▸ **Task instructions**:
State only how many lines below include the string "camera".

▸ **Data in this exercise**:
= Beginning of Section =

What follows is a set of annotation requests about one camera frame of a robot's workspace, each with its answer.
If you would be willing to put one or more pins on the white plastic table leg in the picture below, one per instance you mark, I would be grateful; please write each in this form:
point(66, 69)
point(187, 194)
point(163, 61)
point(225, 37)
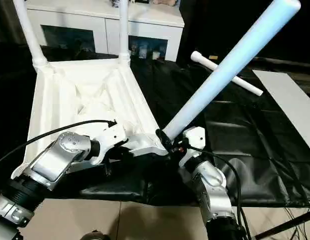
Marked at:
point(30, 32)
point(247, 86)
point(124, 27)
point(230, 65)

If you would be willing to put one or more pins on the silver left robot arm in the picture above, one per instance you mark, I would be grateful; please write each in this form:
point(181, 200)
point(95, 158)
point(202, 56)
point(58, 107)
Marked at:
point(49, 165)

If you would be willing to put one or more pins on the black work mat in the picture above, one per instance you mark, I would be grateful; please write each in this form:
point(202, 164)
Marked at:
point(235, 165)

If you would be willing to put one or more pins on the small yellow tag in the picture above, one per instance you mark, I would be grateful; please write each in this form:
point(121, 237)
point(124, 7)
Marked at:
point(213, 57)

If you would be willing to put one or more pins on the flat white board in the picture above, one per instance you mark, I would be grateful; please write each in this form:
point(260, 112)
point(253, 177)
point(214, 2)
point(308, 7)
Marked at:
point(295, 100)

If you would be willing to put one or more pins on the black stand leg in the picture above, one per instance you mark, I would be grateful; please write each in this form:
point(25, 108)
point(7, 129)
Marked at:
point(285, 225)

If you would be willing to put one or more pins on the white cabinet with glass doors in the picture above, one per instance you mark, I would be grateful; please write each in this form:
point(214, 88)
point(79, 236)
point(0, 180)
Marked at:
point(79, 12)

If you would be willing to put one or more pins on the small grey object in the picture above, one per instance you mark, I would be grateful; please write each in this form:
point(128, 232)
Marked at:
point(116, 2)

= End of Section =
= Beginning of Section =

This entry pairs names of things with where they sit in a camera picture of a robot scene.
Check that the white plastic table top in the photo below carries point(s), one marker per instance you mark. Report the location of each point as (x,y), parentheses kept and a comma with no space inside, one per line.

= End of Section =

▸ **Output**:
2